There are currently 83 returnees at the Grand Millennium, all of whom will have exited on Wednesday. The 141 returnees currently in the Grand Mercure will be required to have a day seven test and will all have exited by next Tuesday.
Pausing arrivals at the facilities will allow contractors full access to both facilities to investigate potential sources of transmission - including aerosol transmission, however unlikely it is.
"The risk presented by ventilation systems has always been assessed by health experts as very low and the overall risks to returnees and staff of contracting COVID-19 within MIQ facilities has been and remains extremely low," said Brigadier Bliss.
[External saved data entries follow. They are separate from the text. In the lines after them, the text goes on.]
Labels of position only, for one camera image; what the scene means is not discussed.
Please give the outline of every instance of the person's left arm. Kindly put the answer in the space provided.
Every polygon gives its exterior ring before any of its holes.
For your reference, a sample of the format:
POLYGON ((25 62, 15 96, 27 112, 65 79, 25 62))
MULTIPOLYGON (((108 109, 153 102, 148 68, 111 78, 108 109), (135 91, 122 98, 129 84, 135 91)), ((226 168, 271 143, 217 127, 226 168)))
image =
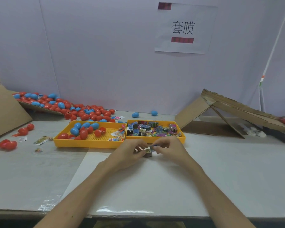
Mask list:
POLYGON ((116 171, 136 163, 146 154, 148 145, 142 139, 125 140, 110 156, 53 208, 35 228, 76 228, 87 215, 100 188, 116 171))

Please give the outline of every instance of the person's right arm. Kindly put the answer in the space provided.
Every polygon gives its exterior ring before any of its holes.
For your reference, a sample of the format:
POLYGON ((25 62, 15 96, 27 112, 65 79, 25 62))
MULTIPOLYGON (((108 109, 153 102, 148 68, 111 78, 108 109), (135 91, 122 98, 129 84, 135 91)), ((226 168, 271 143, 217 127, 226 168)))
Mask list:
POLYGON ((153 145, 158 145, 153 147, 156 153, 163 154, 190 174, 217 228, 255 228, 210 180, 201 166, 188 154, 178 138, 175 136, 160 138, 153 145))

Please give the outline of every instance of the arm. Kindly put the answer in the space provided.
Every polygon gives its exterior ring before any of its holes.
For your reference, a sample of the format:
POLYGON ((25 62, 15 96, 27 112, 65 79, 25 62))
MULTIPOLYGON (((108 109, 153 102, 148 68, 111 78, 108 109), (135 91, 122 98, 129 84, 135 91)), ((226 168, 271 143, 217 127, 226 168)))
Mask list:
POLYGON ((201 166, 188 154, 176 137, 160 138, 153 145, 158 145, 153 147, 156 153, 162 153, 189 173, 217 228, 255 228, 245 215, 210 180, 201 166))
POLYGON ((136 163, 146 154, 141 150, 147 147, 148 145, 142 139, 125 140, 106 160, 100 162, 87 179, 54 207, 35 228, 78 227, 106 180, 114 172, 136 163))

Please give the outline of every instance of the red rectangle on sign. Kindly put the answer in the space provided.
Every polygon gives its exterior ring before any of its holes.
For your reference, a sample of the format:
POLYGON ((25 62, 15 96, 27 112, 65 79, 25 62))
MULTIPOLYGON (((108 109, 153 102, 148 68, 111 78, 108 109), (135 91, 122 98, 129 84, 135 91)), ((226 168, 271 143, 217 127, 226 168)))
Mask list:
POLYGON ((192 44, 194 38, 179 38, 179 37, 172 37, 171 42, 179 42, 179 43, 190 43, 192 44))
POLYGON ((158 9, 171 10, 172 3, 160 2, 158 3, 158 9))

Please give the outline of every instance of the paper slip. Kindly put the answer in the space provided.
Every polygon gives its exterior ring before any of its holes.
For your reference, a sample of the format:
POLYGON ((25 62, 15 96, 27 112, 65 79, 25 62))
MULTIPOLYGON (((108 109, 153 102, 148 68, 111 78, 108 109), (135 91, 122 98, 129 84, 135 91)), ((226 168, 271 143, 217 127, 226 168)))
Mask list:
POLYGON ((27 140, 27 137, 25 136, 25 137, 19 138, 18 142, 24 142, 26 140, 27 140))
POLYGON ((49 140, 49 137, 42 136, 42 138, 38 139, 37 141, 33 142, 35 145, 39 146, 49 140))
"Nevertheless, we have made investments in our facilities to address the risk that the ventilation systems may be presenting with regards to transmission of COVID-19."
He said that's why day one testing was introduced in MIQ in January as well as pre-departure testing.
"Attention to infection, prevention and control procedures and protocols regarding returnee movements, vaccination of MIQ staff and regular testing provide additional safeguards to reduce transmission should there be a case identified within an MIQ facility," he said.
"New Zealand has a model of acting cautiously, a model which has worked well for us as a country and has enabled us to enjoy unprecedented freedoms in the midst of this global pandemic."